Save Our SBS reviewed the government’s Media Reform Bills Package in relation to SBS.

If passed in its current form, advertising will continue on SBS’s internet service but without any of the constraints that apply on SBS free-to-air.

The package allows online advertising – something SBS does anyway – but provides no mechanism for consumer complaints and in this respect will permit SBS to side step the industry regulator, ACMA. Advertising on SBS digital and online services would not be required to be subject to the SBS Codes of Practice. SBS’s Board would develop digital online advertising guidelines instead. Under the package, if SBS breach their own guidelines, online audiences would have no avenue, no right to lodge a complaint beyond SBS, and SBS would not be obliged to act. Save Our SBS is unhappy about the lack of proper process in this respect.

Eventually, SBS digital services could carry more advertising with more frequent disruptions than SBS free-to-air or even commercial media.

Save Our SBS believes the package flies in the face of community concerns on SBS advertising. Instead of removing the disruption within programs for ads, it takes SBS further down the commercial path.

However, there are other objectives of the package that are worthwhile, like the appointment of an Indigenous Director to the SBS Board, and the concept that the SBS Charter ought to apply online, not just free-to-air.

In transferring the Charter to online, the package neglects to include two very important free-to-air Charter obligations, the requirement to be "diverse" and the requirement to "reflect the changing nature of Australian society, by presenting many points of view and using innovative forms of expression". Save Our SBS believes these two corner stone free-to-air Charter requirements ought to apply to SBS on-line programs as well. But they won’t.

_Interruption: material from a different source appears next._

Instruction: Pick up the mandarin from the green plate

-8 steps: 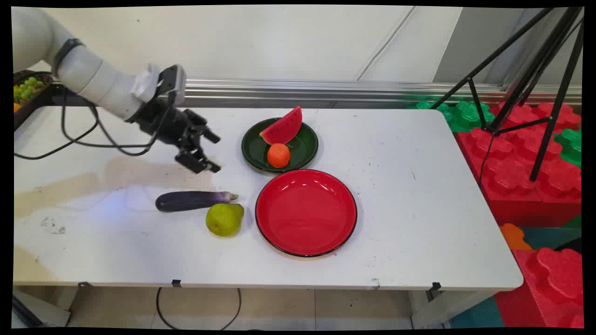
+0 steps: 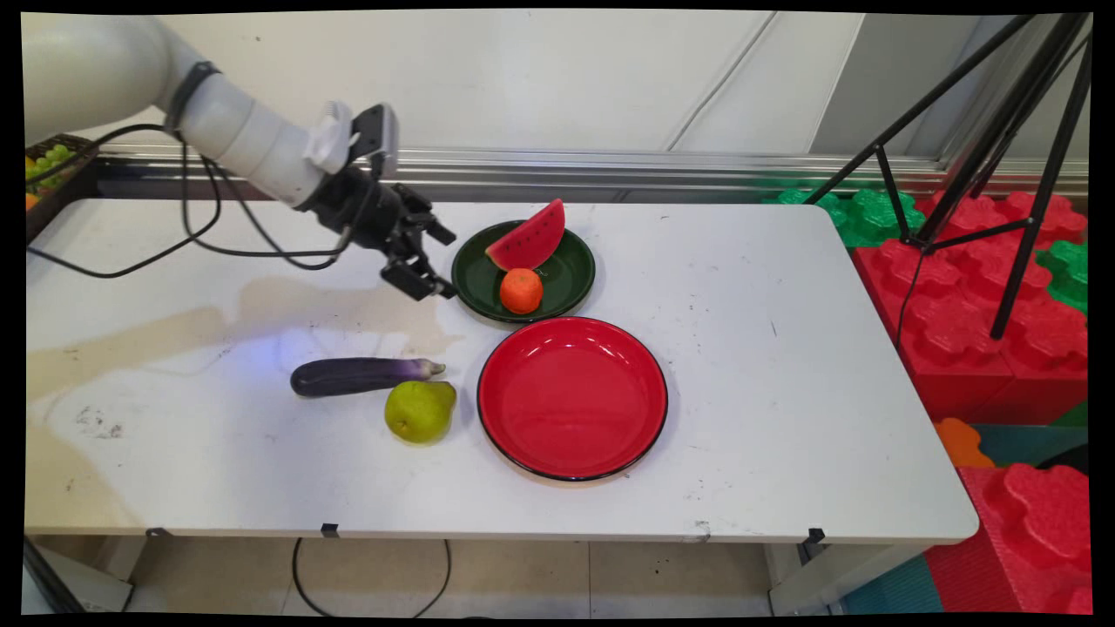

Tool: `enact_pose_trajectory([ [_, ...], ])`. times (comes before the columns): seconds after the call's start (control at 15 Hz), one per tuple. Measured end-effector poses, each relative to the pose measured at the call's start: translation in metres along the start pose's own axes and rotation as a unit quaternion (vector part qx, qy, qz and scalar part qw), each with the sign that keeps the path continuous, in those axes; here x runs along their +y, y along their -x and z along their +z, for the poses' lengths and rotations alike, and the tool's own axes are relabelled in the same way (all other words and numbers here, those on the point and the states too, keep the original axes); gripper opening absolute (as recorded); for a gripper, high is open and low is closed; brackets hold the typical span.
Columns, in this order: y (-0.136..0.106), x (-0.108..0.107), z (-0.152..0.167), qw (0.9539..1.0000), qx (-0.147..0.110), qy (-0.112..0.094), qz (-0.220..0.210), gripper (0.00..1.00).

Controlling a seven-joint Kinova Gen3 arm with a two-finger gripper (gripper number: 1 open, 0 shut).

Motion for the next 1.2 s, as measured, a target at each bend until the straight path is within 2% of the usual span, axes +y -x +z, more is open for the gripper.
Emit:
enact_pose_trajectory([
  [0.53, -0.016, -0.021, 0.053, 0.9999, -0.004, -0.007, 0.008, 1.00],
  [1.2, -0.022, -0.038, 0.115, 0.9993, -0.028, 0.009, 0.022, 1.00],
])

We made a short submission to the Senate Committee dealing with the media package. A PDF of our submission (on the Parliamentary website) is here. The text of it is reproduced below.

Save Our SBS Inc

15 March 2013
Committee Secretary
Senate Standing Committees on Environment and Communications
PO Box 6100
Parliament House
Canberra ACT 2600


Submission to the Committee on the
Broadcasting Legislation Amendment (Convergence Review and Other Measures) Bill 2013

Save Our SBS Inc reviewed the Broadcasting Legislation Amendment (Convergence Review and Other Measures) Bill 2013 for the sections that deal with SBS only.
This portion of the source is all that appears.